_Exercise details:_ From the first line to the last, give the data again exactly.

_Material shown:_
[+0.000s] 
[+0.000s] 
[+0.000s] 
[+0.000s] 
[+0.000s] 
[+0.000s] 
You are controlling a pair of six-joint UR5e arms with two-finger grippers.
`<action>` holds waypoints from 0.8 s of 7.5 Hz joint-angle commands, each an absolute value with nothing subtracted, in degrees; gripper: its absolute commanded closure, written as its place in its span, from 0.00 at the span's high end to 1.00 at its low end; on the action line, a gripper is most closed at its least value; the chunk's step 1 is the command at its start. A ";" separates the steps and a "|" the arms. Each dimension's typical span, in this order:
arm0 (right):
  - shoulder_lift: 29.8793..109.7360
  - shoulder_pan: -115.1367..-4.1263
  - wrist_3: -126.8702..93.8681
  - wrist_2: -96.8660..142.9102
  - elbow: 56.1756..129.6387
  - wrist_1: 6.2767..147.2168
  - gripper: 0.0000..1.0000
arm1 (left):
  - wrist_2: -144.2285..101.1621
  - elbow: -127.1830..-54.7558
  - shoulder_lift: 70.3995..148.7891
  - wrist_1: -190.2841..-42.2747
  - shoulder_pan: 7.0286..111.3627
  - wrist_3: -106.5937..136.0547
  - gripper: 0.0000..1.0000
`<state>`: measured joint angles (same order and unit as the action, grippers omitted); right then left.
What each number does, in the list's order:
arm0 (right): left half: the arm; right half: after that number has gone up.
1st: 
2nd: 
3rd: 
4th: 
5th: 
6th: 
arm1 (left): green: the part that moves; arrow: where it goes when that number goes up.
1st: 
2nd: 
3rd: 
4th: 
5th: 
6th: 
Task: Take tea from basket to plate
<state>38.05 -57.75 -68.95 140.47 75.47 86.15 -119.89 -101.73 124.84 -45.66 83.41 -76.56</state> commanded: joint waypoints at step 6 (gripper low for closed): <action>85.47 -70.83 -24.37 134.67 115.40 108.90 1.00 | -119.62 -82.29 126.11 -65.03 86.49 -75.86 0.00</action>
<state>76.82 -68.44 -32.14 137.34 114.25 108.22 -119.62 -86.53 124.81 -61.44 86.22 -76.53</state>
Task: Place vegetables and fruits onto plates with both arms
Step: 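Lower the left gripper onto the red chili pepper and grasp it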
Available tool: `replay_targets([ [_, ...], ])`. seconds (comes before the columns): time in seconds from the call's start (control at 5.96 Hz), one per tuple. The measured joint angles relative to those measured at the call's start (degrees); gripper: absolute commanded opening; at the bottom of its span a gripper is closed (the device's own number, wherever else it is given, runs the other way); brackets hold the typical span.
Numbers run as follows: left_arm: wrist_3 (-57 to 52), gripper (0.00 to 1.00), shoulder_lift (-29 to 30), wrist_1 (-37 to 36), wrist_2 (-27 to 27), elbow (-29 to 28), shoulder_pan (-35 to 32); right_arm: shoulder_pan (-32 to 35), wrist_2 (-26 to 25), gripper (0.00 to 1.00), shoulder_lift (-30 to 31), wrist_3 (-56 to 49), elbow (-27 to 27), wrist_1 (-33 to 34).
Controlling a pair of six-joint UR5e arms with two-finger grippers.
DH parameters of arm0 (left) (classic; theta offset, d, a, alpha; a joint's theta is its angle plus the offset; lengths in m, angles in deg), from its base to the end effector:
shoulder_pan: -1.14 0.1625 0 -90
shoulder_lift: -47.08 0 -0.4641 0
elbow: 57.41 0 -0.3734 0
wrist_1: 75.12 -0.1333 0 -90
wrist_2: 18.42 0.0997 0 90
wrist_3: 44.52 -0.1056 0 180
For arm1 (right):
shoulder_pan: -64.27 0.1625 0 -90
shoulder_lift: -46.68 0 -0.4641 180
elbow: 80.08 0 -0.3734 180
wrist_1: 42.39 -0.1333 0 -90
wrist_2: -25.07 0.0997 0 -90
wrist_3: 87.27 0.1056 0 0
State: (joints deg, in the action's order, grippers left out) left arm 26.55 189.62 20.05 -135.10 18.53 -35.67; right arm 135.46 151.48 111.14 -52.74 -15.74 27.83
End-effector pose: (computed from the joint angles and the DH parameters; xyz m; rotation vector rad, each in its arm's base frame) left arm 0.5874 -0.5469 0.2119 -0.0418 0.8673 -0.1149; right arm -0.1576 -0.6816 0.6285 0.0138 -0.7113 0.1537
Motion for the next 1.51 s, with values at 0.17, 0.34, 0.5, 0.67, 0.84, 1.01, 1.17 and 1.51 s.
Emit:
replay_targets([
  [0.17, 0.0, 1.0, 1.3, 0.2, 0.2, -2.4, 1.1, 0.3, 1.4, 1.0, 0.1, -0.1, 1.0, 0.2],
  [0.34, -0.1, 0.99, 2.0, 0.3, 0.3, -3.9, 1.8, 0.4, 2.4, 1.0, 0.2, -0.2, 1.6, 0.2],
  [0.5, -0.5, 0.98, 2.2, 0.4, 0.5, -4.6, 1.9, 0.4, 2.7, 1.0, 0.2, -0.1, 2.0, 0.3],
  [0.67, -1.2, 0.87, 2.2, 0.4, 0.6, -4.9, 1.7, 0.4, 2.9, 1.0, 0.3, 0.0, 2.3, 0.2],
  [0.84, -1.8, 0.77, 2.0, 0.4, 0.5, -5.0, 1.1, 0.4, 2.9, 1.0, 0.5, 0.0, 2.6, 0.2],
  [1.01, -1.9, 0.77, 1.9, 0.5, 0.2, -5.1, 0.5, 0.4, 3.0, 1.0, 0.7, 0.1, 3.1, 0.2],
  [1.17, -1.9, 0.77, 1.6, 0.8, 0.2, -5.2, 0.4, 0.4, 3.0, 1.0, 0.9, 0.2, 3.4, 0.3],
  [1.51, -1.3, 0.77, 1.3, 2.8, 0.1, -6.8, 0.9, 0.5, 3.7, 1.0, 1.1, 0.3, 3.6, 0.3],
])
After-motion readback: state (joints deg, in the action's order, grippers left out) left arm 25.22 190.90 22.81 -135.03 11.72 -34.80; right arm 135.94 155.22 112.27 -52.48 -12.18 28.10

_Reply:_
[+0.000s] 
[+0.000s] 
[+0.000s] 
[+0.000s] 
[+0.000s] 
[+0.000s] 
You are controlling a pair of six-joint UR5e arms with two-finger grippers.
`<action>` holds waypoints from 0.8 s of 7.5 Hz joint-angle commands, each an absolute value with nothing subtracted, in degrees; gripper: its absolute commanded closure, written as its place in its span, from 0.00 at the span's high end to 1.00 at its low end; on the action line, a gripper is most closed at its least value; the chunk's step 1 is the command at its start. A ";" separates the steps and a "|" the arms. Each dimension's typical span, in this order:
arm0 (right):
  - shoulder_lift: 29.8793..109.7360
  - shoulder_pan: -115.1367..-4.1263
  - wrist_3: -126.8702..93.8681
  - wrist_2: -96.8660..142.9102
  - elbow: 56.1756..129.6387
  - wrist_1: 6.2767..147.2168
  - gripper: 0.0000..1.0000
arm1 (left):
  - wrist_2: -144.2285..101.1621
  - elbow: -127.1830..-54.7558
  - shoulder_lift: 70.3995..148.7891
  - wrist_1: -190.2841..-42.2747
  - shoulder_pan: 7.0286..111.3627
  - wrist_3: -106.5937..136.0547
  - gripper: 0.0000..1.0000
`<state>`: measured joint angles (same order and unit as the action, grippers omitted); right then left.
What each number does, in the list's order:
arm0 (right): left half: the arm; right half: after that number has gone up.
1st: 
2nd: 
3rd: 
4th: 
5th: 
6th: 
arm1 (left): green: the part that moves; arrow: where it goes when that number goes up.
1st: 
2nd: 
3rd: 
4th: 
5th: 
6th: 
Task: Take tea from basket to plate
<state>38.05 -57.75 -68.95 140.47 75.47 86.15 -119.89 -101.73 124.84 -45.66 83.41 -76.56</state> commanded: joint waypoints at step 6 (gripper low for closed): <action>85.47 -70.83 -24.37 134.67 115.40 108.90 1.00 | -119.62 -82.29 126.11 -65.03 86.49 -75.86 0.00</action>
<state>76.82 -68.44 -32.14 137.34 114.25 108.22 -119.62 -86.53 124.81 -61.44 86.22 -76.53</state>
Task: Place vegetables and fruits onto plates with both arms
Step: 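Lower the left gripper onto the red chili pepper and grasp it
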Available tool: `replay_targets([ [_, ...], ])`. seconds (comes before the columns): time in seconds from the call's start (control at 5.96 Hz), one per tuple. The measured joint angles relative to those measured at the call's start (degrees); gripper: absolute commanded opening; at the bottom of its span a gripper is closed (the device's own number, wherever else it is given, runs the other way); brackets hold the typical span.
Numbers run as follows: left_arm: wrist_3 (-57 to 52), gripper (0.00 to 1.00), shoulder_lift (-29 to 30), wrist_1 (-37 to 36), wrist_2 (-27 to 27), elbow (-29 to 28), shoulder_pan (-35 to 32); right_arm: shoulder_pan (-32 to 35), wrist_2 (-26 to 25), gripper (0.00 to 1.00), shoulder_lift (-30 to 31), wrist_3 (-56 to 49), elbow (-27 to 27), wrist_1 (-33 to 34).
Controlling a pair of six-joint UR5e arms with two-finger grippers.
DH parameters of arm0 (left) (classic; theta offset, d, a, alpha; a joint's theta is its angle plus the offset; lengths in m, angles in deg), from its base to the end effector:
shoulder_pan: -1.14 0.1625 0 -90
shoulder_lift: -47.08 0 -0.4641 0
elbow: 57.41 0 -0.3734 0
wrist_1: 75.12 -0.1333 0 -90
wrist_2: 18.42 0.0997 0 90
wrist_3: 44.52 -0.1056 0 180
For arm1 (right):
shoulder_pan: -64.27 0.1625 0 -90
shoulder_lift: -46.68 0 -0.4641 180
elbow: 80.08 0 -0.3734 180
wrist_1: 42.39 -0.1333 0 -90
wrist_2: -25.07 0.0997 0 -90
wrist_3: 87.27 0.1056 0 0
State: (joints deg, in the action's order, grippers left out) left arm 26.55 189.62 20.05 -135.10 18.53 -35.67; right arm 135.46 151.48 111.14 -52.74 -15.74 27.83
End-effector pose: (computed from the joint angles and the DH parameters; xyz m; rotation vector rad, each in its arm's base frame) left arm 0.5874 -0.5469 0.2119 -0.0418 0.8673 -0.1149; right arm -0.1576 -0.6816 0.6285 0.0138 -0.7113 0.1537
Motion for the next 1.51 s, with values at 0.17, 0.34, 0.5, 0.67, 0.84, 1.01, 1.17 and 1.51 s.
Emit:
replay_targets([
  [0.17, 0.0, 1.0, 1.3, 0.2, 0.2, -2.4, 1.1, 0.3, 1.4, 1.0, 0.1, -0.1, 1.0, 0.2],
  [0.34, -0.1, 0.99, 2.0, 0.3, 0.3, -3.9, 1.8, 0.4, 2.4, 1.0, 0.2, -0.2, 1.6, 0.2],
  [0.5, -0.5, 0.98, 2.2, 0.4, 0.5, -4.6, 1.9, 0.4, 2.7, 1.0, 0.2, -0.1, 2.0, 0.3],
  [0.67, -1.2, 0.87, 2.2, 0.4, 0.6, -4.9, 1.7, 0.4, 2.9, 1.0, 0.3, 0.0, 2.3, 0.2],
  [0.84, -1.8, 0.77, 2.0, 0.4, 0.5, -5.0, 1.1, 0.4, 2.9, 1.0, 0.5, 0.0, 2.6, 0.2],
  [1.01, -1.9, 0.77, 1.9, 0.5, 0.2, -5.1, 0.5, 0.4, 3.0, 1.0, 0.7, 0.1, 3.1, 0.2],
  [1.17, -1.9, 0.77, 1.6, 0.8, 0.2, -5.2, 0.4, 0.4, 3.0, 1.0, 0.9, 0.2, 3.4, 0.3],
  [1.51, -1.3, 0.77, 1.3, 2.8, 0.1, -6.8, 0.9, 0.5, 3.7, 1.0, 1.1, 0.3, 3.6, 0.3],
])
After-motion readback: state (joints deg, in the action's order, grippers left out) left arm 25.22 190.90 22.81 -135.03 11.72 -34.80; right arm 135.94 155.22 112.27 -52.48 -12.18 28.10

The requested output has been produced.